Records experiences and recommends strategies for adaptive AI learning in Node.js TypeScript with AgentDB vector search.

Updated Aug 27, 2026
One-click install
npx skills add https://github.com/wedosoft/project-a --skill reasoningbank-intelligence-wedosoft
Or copy as Structured Prompt for Agent
Please help me install this Agent Skill.
Skill: ReasoningBank Intelligence
Source: https://github.com/wedosoft/project-a/tree/main/.claude/skills/reasoningbank-intelligence
Command: npx skills add https://github.com/wedosoft/project-a --skill reasoningbank-intelligence-wedosoft

SYSTEM DOCUMENTATION & REQUIREMENTS

What problem does it solve?

Enables meta-cognitive capabilities and continuous improvement via adaptive learning in ReasoningBank.

Core Features & Use Cases

  • Pattern recognition and strategy optimization.
  • Continuous learning from experiences with thresholds and retention.
  • Transfer and meta-learning across domains.

Quick Start

Create ReasoningBank instance and begin recording experiences; request strategy recommendations.

Frequently Asked Questions about ReasoningBank Intelligence

High-intent search queries and answers about installing and using this skill.

FAQPage Schema
How do adaptive learning systems recognize patterns and optimize strategies?

Adaptive learning systems record experiences and extract patterns to refine decision-making over time. ReasoningBank enables AI agents to learn from repeated interactions, identify recurring scenarios, and automatically adjust strategies based on what works, improving performance without manual reconfiguration.

Can I use adaptive learning for code reviews and incident response workflows?

Yes. ReasoningBank applies meta-cognitive learning to software operations including code review patterns, incident response procedures, and deployment optimization. It learns from each review or incident to suggest improved strategies and accelerate future responses.

What environment and dependencies does adaptive learning require?

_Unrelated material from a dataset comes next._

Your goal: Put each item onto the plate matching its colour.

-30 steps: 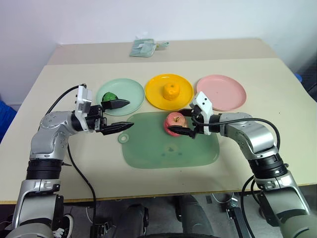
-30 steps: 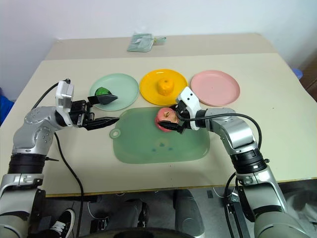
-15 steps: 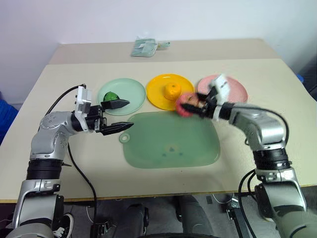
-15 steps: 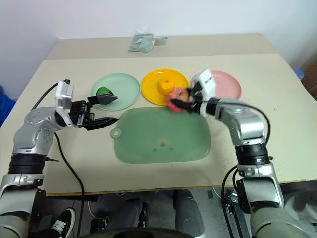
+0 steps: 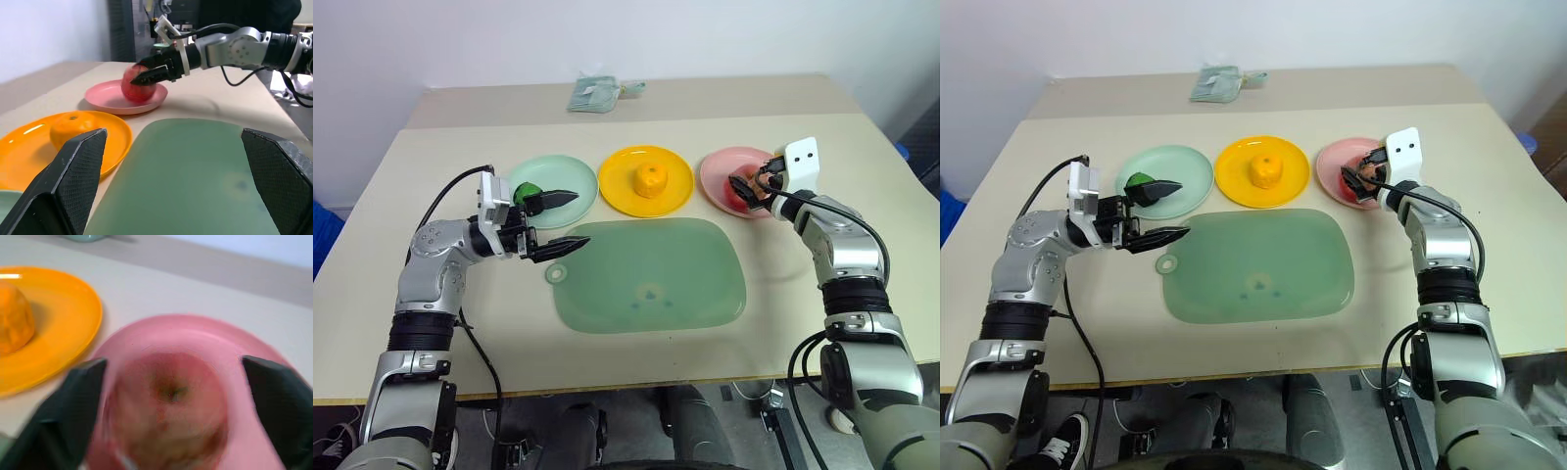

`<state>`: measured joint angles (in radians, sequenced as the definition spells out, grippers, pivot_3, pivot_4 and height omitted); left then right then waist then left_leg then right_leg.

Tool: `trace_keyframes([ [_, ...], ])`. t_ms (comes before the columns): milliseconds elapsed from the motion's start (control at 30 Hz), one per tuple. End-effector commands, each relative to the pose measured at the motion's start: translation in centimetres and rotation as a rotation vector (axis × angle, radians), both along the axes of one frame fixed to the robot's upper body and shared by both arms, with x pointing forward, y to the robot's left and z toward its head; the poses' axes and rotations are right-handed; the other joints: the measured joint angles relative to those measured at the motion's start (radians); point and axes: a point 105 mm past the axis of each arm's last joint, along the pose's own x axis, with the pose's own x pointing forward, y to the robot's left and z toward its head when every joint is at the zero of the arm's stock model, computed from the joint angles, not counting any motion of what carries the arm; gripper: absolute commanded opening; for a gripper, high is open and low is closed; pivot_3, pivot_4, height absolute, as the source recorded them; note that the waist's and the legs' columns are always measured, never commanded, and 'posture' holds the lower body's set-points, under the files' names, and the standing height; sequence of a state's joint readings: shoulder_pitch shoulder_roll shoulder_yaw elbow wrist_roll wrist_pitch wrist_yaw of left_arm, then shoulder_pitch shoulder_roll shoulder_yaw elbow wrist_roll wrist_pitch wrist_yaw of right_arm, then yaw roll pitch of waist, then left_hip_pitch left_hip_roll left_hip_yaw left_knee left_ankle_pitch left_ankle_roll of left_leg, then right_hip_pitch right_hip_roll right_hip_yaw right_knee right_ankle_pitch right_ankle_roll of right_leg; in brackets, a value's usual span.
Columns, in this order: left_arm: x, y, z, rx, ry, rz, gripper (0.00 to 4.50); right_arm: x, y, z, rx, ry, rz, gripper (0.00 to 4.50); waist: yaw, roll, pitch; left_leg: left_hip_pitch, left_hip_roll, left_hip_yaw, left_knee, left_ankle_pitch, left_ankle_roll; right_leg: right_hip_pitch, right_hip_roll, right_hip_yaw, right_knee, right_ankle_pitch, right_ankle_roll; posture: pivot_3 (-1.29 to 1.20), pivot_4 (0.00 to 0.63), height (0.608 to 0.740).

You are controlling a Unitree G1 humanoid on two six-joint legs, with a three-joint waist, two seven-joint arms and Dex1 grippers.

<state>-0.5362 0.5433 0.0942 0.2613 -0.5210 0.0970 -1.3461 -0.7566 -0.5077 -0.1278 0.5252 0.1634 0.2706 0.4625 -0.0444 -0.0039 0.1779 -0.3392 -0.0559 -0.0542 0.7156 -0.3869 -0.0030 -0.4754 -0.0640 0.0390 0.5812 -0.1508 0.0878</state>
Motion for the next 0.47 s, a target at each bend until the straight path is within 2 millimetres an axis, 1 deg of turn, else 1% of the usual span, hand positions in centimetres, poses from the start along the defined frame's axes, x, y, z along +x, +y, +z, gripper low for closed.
trace_keyframes([
  [33,-0.1,0.7,1.1,0.011,-0.045,0.009,4.5,-0.6,1.8,5.8,0.104,-0.202,0.103,4.39,0.0,0.0,0.0,0.0,0.0,0.0,0.0,0.0,0.0,0.0,0.0,0.0,0.0,0.0,0.0,0.0,0.15,0.74],
  [67,-0.1,0.8,1.1,0.011,-0.042,0.01,4.5,-1.2,2.7,6.9,0.189,-0.221,0.174,4.39,0.001,0.0,0.0,0.0,0.0,0.0,0.0,0.0,0.0,0.0,0.0,0.0,0.0,0.0,0.0,0.0,0.15,0.74],
  [100,0.0,1.0,1.2,0.011,-0.037,0.011,4.5,-1.8,3.6,7.8,0.221,-0.249,0.229,4.39,0.001,0.0,0.0,0.0,0.0,-0.001,0.0,0.0,0.0,0.0,0.0,0.0,0.0,0.0,0.0,0.0,0.15,0.74],
  [133,0.0,1.2,1.2,0.017,-0.04,0.012,4.5,-2.8,5.0,8.4,0.218,-0.268,0.318,4.39,0.001,0.0,0.0,0.0,0.0,-0.001,0.0,0.0,0.0,0.0,0.0,0.0,0.0,0.0,0.0,0.0,0.15,0.74],
  [200,0.1,1.7,1.3,0.022,-0.037,0.012,4.5,-5.2,7.8,8.4,0.232,-0.233,0.517,4.39,0.001,0.0,0.0,0.0,0.0,-0.001,0.0,0.0,0.0,0.0,0.0,0.0,0.0,0.0,0.0,0.0,0.15,0.74],
  [233,0.1,1.8,1.3,0.024,-0.031,0.011,4.5,-6.6,8.9,8.2,0.216,-0.222,0.6,4.39,0.001,0.0,0.0,0.0,0.0,-0.001,0.0,0.0,0.0,0.0,0.0,-0.001,0.0,0.0,0.0,0.0,0.15,0.74],
  [267,0.1,1.9,1.2,0.029,-0.03,0.011,4.5,-7.9,9.8,7.8,0.167,-0.221,0.664,4.39,0.005,0.0,0.0,0.0,0.0,-0.002,0.0,0.0,0.0,0.0,0.0,-0.001,0.0,0.0,0.0,0.0,0.15,0.74],
  [333,0.2,1.8,1.2,0.03,-0.031,0.01,4.5,-11.3,11.0,4.5,0.036,-0.096,0.819,4.39,0.016,0.0,0.0,-0.001,0.0,-0.003,0.0,0.0,0.0,0.001,0.0,-0.003,-0.001,0.0,0.0,0.0,0.15,0.74],
  [367,0.1,1.6,1.3,0.032,-0.034,0.007,4.5,-12.4,11.2,3.2,-0.02,-0.055,0.853,4.39,0.027,0.0,0.0,-0.001,0.0,-0.004,0.0,-0.001,0.001,0.001,0.0,-0.003,-0.001,0.0,0.0,0.0,0.15,0.74],
  [400,0.1,1.4,1.4,0.032,-0.037,0.002,4.5,-13.3,11.2,2.1,-0.033,-0.002,0.879,4.39,0.03,0.0,0.0,-0.001,-0.001,-0.003,0.001,-0.001,0.002,0.002,0.0,-0.003,-0.002,0.0,0.0,0.0,0.15,0.74],
  [467,0.1,1.1,1.7,0.032,-0.042,-0.006,4.5,-14.3,11.3,1.0,-0.043,0.059,0.906,4.39,0.031,0.0,0.0,-0.001,-0.001,-0.002,0.003,-0.002,0.003,0.003,-0.001,-0.002,-0.002,0.0,0.0,0.0,0.15,0.74],
])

ReasoningBank requires Node.js 18+ and TypeScript. It integrates with AgentDB for vector search, enabling persistent knowledge storage and pattern retrieval across learning sessions without additional external dependencies.

How does meta-cognition improve continuous learning in workflow systems?

Meta-cognition enables systems to reflect on their own learning process—recognizing what strategies work, adjusting retention thresholds, and transferring patterns across different domains. ReasoningBank automates this self-improvement cycle for agents managing code, operations, and data workflows.

What's the difference between pattern recognition and strategy optimization in learning systems?

Pattern recognition identifies recurring scenarios from experience data; strategy optimization uses those patterns to recommend and refine the best course of action. ReasoningBank performs both sequentially—first detecting patterns, then tuning strategies to maximize effectiveness across similar situations.